YOUR GOAL: The entries underneath need to be duplicated exactly, with none omitted.

◆ ◆ ◆

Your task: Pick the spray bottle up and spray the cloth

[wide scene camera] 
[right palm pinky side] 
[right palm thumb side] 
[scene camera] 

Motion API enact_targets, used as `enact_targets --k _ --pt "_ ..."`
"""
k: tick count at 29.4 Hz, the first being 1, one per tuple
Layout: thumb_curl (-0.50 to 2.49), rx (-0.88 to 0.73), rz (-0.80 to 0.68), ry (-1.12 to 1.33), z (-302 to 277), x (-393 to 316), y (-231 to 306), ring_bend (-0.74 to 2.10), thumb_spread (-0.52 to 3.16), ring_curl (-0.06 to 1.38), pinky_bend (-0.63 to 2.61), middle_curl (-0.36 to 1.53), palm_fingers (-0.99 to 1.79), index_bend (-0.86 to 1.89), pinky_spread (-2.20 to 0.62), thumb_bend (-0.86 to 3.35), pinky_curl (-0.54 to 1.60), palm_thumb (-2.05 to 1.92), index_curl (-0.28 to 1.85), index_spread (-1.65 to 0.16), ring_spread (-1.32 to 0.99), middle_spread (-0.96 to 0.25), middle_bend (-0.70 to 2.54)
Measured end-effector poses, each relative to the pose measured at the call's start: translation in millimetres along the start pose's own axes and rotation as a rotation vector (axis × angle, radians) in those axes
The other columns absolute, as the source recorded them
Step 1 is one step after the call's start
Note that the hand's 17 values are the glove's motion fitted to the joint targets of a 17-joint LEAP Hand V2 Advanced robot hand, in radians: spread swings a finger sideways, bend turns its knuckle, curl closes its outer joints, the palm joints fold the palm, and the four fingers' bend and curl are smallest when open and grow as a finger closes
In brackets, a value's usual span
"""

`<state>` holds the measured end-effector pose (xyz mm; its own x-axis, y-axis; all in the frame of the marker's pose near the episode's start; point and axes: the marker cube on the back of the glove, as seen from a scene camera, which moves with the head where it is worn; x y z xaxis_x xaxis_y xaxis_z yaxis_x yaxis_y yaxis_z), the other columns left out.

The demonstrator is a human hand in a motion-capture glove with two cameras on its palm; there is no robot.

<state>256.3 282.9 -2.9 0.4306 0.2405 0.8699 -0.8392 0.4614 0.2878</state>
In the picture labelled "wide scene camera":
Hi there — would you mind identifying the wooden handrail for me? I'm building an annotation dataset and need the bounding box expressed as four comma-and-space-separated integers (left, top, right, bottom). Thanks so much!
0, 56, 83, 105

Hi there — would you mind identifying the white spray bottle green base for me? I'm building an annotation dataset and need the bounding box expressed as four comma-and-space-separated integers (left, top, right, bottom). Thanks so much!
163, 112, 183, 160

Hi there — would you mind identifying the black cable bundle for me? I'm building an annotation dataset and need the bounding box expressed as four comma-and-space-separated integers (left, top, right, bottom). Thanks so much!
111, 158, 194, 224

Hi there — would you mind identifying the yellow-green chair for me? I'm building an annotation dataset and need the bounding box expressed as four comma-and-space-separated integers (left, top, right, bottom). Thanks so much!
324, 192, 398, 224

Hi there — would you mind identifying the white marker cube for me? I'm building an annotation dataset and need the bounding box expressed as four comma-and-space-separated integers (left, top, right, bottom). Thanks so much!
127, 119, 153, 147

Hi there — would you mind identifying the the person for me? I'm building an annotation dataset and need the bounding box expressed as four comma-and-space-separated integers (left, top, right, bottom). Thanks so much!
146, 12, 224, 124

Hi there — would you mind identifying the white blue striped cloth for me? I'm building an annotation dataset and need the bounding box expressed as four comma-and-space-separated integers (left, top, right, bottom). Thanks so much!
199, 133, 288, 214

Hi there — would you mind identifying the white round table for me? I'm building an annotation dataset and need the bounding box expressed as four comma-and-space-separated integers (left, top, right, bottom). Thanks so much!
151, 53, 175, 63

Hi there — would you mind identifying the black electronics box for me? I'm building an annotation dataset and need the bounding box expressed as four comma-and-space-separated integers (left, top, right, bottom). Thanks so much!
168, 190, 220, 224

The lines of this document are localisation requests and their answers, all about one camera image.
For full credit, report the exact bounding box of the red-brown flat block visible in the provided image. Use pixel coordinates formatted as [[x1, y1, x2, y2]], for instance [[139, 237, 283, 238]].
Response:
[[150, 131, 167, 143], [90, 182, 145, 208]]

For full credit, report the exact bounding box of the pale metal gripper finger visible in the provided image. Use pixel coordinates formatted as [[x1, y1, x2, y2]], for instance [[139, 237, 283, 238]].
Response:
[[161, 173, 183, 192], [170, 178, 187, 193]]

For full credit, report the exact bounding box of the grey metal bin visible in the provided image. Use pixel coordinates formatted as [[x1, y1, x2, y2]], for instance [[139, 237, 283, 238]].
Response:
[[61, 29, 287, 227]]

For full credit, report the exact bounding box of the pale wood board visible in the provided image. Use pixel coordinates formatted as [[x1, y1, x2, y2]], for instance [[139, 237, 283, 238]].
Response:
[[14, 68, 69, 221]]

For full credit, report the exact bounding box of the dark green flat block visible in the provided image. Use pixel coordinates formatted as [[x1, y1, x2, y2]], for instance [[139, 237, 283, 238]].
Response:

◆ ◆ ◆

COMPLETED EXERCISE:
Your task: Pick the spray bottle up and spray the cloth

[wide scene camera] 
[right palm pinky side] 
[right palm thumb side] 
[scene camera] 

Motion API enact_targets, used as `enact_targets --k _ --pt "_ ..."`
"""
k: tick count at 29.4 Hz, the first being 1, one per tuple
Layout: thumb_curl (-0.50 to 2.49), rx (-0.88 to 0.73), rz (-0.80 to 0.68), ry (-1.12 to 1.33), z (-302 to 277), x (-393 to 316), y (-231 to 306), ring_bend (-0.74 to 2.10), thumb_spread (-0.52 to 3.16), ring_curl (-0.06 to 1.38), pinky_bend (-0.63 to 2.61), middle_curl (-0.36 to 1.53), palm_fingers (-0.99 to 1.79), index_bend (-0.86 to 1.89), pinky_spread (-2.20 to 0.62), thumb_bend (-0.86 to 3.35), pinky_curl (-0.54 to 1.60), palm_thumb (-2.05 to 1.92), index_curl (-0.28 to 1.85), index_spread (-1.65 to 0.16), ring_spread (-1.32 to 0.99), middle_spread (-0.96 to 0.25), middle_bend (-0.70 to 2.54)
Measured end-effector poses, each relative to the pose measured at the call's start: translation in millimetres along the start pose's own axes and rotation as a rotation vector (axis × angle, radians) in those axes
The other columns absolute, as the source recorded them
Step 1 is one step after the call's start
Note that the hand's 17 values are the glove's motion fitted to the joint targets of a 17-joint LEAP Hand V2 Advanced robot hand, in radians: spread swings a finger sideways, bend turns its knuckle, curl closes its outer joints, the palm joints fold the palm, and the four fingers' bend and curl are smallest when open and grow as a finger closes
In brackets, a value's usual span
"""

`<state>` holds the measured end-effector pose (xyz mm; its own x-axis, y-axis; all in the frame of the marker's pose near the episode's start; point and axes: the marker cube on the back of the glove, as seen from a scene camera, which moves with the head where it is worn; x y z xaxis_x xaxis_y xaxis_z yaxis_x yaxis_y yaxis_z), the other columns left out.

The demonstrator is a human hand in a motion-capture glove with two cameras on its palm; there is no robot.

<state>256.3 282.9 -2.9 0.4306 0.2405 0.8699 -0.8392 0.4614 0.2878</state>
In the picture labelled "wide scene camera":
Hi there — would you mind identifying the wooden handrail for me? I'm building an annotation dataset and need the bounding box expressed as four comma-and-space-separated integers (left, top, right, bottom). Thanks so much!
0, 56, 83, 105

Hi there — would you mind identifying the white spray bottle green base for me? I'm building an annotation dataset and need the bounding box expressed as four comma-and-space-separated integers (left, top, right, bottom). Thanks so much!
163, 112, 183, 160

Hi there — would you mind identifying the black cable bundle for me? I'm building an annotation dataset and need the bounding box expressed as four comma-and-space-separated integers (left, top, right, bottom). Thanks so much!
111, 158, 194, 224

Hi there — would you mind identifying the yellow-green chair for me? I'm building an annotation dataset and need the bounding box expressed as four comma-and-space-separated integers (left, top, right, bottom). Thanks so much!
324, 192, 398, 224

Hi there — would you mind identifying the white marker cube for me? I'm building an annotation dataset and need the bounding box expressed as four comma-and-space-separated integers (left, top, right, bottom). Thanks so much!
127, 119, 153, 147

Hi there — would you mind identifying the the person for me? I'm building an annotation dataset and need the bounding box expressed as four comma-and-space-separated integers (left, top, right, bottom). Thanks so much!
146, 12, 224, 124

Hi there — would you mind identifying the white blue striped cloth for me? I'm building an annotation dataset and need the bounding box expressed as four comma-and-space-separated integers (left, top, right, bottom). Thanks so much!
199, 133, 288, 214

Hi there — would you mind identifying the white round table for me? I'm building an annotation dataset and need the bounding box expressed as four comma-and-space-separated integers (left, top, right, bottom). Thanks so much!
151, 53, 175, 63

Hi there — would you mind identifying the black electronics box for me? I'm building an annotation dataset and need the bounding box expressed as four comma-and-space-separated integers (left, top, right, bottom). Thanks so much!
168, 190, 220, 224

The lines of this document are localisation requests and their answers, all about one camera image.
For full credit, report the exact bounding box of the red-brown flat block visible in the provided image. Use pixel coordinates formatted as [[x1, y1, x2, y2]], for instance [[139, 237, 283, 238]].
Response:
[[150, 131, 167, 143], [90, 182, 145, 208]]

For full credit, report the exact bounding box of the pale metal gripper finger visible in the provided image. Use pixel coordinates formatted as [[x1, y1, x2, y2]], for instance [[139, 237, 283, 238]].
Response:
[[161, 173, 183, 192], [170, 178, 187, 193]]

For full credit, report the exact bounding box of the grey metal bin visible in the provided image. Use pixel coordinates formatted as [[x1, y1, x2, y2]], for instance [[139, 237, 283, 238]].
Response:
[[61, 29, 287, 227]]

For full credit, report the exact bounding box of the pale wood board visible in the provided image. Use pixel coordinates formatted as [[x1, y1, x2, y2]], for instance [[139, 237, 283, 238]].
Response:
[[14, 68, 69, 221]]

For full credit, report the exact bounding box of the dark green flat block visible in the provided image. Use pixel coordinates formatted as [[x1, y1, x2, y2]], for instance [[139, 237, 283, 238]].
Response:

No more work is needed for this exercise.